El Tratado Naval provocó consecuencias intensas entre los japoneses. Debido a la superior potencia industrial americana y británica, una guerra larga contra estas naciones acabaría probablemente en derrota japonesa. Por lo tanto, intentar ganar la paridad en el nivel estratégico era económicamente imposible.

Isoroku Yamamoto, quien más tarde dirigió el ataque de Pearl Harbor, argumentó en su dia que Japón debió seguir estando dentro de las disposiciones acordadas en el Tratado Naval de Washington y por ello fue considerado por muchos como un miembro de la facción "Tratado". Su opinión era en cambio mucho más compleja, sin embargo, sí que creía que Estados Unidos podría sobrepasar fácilmente la producción naval de Japón con un factor mayor incluso a la relación 5:3 debido a la enorme ventaja industrial de los Estados Unidos. Esta era una opinión mas que fundada al haber servido en la Embajada japonesa en Washington como agregado. "Cualquiera que haya visto las fábricas de automóviles de Detroit y los yacimientos de petróleo en Texas", comentó después de la firma del Tratado, "sabe que Japón carece de la capacidad para competir en una carrera naval con los Estados Unidos", más adelante añadió "la relación  (5 : 3) es válida para Japón, es un tratado que restringe las otras partes". 

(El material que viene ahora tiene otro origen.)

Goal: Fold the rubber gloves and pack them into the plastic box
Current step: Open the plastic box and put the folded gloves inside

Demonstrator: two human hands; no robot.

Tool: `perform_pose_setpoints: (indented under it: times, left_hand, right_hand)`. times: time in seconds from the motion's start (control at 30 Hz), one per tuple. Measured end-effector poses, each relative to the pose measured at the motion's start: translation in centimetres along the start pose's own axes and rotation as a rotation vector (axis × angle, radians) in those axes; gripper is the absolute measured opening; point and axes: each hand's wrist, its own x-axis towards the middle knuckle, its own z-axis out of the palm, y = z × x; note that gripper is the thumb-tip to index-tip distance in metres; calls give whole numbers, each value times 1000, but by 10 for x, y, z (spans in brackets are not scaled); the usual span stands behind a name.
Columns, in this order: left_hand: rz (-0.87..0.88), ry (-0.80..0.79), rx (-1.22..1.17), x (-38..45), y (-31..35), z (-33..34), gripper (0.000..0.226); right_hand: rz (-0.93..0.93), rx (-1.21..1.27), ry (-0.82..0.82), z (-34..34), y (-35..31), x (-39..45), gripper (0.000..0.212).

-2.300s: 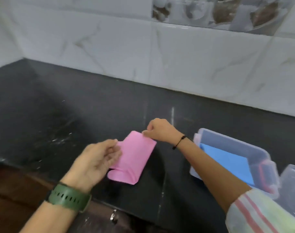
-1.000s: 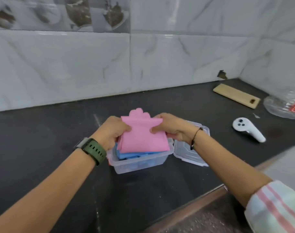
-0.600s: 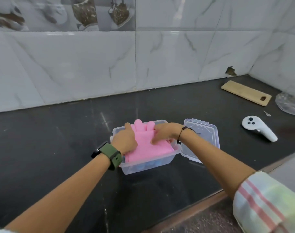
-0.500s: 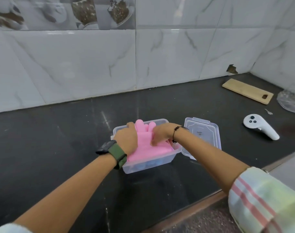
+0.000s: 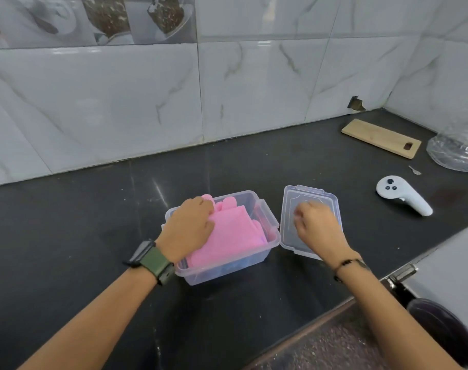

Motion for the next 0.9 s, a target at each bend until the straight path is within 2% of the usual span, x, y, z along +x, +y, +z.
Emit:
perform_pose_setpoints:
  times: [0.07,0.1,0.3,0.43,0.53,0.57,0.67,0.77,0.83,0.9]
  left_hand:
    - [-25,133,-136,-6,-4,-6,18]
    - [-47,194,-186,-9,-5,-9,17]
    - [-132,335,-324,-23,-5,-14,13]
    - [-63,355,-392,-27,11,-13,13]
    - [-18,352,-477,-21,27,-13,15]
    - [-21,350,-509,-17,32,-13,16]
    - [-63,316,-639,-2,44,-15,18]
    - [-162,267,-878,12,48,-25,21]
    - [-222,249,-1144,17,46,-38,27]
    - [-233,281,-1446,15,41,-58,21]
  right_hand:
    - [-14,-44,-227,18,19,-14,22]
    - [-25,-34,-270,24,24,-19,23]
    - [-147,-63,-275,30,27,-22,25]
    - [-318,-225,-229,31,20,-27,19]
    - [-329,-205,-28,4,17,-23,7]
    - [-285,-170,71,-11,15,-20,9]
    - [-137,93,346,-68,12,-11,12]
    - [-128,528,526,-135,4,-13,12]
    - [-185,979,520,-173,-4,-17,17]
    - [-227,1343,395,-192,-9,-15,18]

El 29 de diciembre de 1934, el gobierno japonés dio aviso formal que se proponía abandonar los términos dispuestos en  el Tratado Naval de Washington. Sus disposiciones se mantuvieron en vigor hasta finales de 1936 y no fueron renovadas. Japón ignoró efectivamente el Tratado en 1936.

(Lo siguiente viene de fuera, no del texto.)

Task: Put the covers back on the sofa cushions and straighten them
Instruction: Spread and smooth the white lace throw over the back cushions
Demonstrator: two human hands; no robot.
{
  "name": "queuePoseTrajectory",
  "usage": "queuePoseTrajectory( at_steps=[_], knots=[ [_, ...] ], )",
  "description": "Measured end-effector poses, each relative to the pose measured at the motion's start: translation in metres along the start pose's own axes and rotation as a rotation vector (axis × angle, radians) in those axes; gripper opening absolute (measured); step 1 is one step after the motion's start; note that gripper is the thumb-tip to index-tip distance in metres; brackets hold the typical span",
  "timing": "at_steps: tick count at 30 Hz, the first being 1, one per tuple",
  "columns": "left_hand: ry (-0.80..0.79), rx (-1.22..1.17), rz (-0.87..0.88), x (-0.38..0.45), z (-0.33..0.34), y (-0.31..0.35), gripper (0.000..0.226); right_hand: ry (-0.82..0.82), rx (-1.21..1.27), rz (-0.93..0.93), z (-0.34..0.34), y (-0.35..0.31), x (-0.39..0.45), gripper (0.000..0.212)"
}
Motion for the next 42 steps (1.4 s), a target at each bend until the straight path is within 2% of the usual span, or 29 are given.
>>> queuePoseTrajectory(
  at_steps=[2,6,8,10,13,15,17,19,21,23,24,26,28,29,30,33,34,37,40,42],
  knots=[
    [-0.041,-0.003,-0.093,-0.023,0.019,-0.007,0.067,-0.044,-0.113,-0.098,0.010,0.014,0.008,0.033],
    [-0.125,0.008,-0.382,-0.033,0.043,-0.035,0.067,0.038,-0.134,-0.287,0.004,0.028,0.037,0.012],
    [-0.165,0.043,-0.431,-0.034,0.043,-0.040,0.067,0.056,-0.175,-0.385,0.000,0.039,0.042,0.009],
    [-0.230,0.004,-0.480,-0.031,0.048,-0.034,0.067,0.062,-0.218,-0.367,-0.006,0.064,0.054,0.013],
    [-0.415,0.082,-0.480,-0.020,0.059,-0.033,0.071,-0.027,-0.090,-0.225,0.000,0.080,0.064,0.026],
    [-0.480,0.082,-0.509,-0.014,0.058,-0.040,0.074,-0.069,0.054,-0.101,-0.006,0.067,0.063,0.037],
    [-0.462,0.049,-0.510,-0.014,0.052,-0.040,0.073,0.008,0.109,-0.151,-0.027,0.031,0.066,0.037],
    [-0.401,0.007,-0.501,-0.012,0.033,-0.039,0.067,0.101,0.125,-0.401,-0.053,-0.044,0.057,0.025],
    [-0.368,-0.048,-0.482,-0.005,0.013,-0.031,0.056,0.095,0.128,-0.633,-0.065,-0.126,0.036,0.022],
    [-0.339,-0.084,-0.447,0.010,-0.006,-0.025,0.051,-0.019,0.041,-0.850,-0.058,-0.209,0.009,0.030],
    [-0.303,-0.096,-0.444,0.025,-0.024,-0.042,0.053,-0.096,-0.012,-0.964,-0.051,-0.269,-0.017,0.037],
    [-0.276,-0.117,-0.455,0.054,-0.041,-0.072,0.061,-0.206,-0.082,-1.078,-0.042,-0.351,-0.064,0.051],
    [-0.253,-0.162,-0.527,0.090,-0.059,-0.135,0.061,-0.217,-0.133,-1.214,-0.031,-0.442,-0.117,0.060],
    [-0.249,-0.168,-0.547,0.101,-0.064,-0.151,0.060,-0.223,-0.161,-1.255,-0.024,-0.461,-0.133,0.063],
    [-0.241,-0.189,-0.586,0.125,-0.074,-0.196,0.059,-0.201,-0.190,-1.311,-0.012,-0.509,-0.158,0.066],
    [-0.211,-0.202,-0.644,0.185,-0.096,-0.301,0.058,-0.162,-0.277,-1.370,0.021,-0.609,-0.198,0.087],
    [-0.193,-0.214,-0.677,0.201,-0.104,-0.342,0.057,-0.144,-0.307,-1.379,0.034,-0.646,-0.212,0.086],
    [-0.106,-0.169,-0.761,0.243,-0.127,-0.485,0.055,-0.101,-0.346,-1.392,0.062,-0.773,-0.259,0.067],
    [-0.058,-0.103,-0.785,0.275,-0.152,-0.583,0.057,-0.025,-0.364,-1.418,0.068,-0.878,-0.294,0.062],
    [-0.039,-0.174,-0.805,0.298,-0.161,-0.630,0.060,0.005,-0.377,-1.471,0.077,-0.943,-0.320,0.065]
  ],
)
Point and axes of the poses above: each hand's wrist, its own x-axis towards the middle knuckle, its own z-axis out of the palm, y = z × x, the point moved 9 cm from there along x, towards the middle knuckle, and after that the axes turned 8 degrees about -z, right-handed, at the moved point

Documento de denuncia por parte de Japón del Tratado Naval de Washington


El Tratado Naval de Washington nació tras la Primera Guerra Mundial bajo la premisa de impedir cualquier carrera armamentística referente a la construcción de buques de guerra tal y como desgracia había ocurrido entre Gran Bretaña y Alemania durante las dos décadas anteriores al estallido de la Gran Guerra. Sin embargo, Italia y Japón sobre todo, naciones vencedoras del primer conflicto mundial y por lo tanto firmantes de los acuerdos navales, derivaron sus políticas hacia estados totalitarios y nacionalistas que buscaron su propio expansionismo, circunstancia que a la larga implicaría tensiones y desavenencias con sus vecinos, concretamente Japón contra Estados Unidos. Las disposiciones y limitaciones navales del Tratado de Washington, a primera vista claramente desfavorables al Imperio Nipón "obligaron" al gobierno japonés a su renuncia a mediados de los años treinta.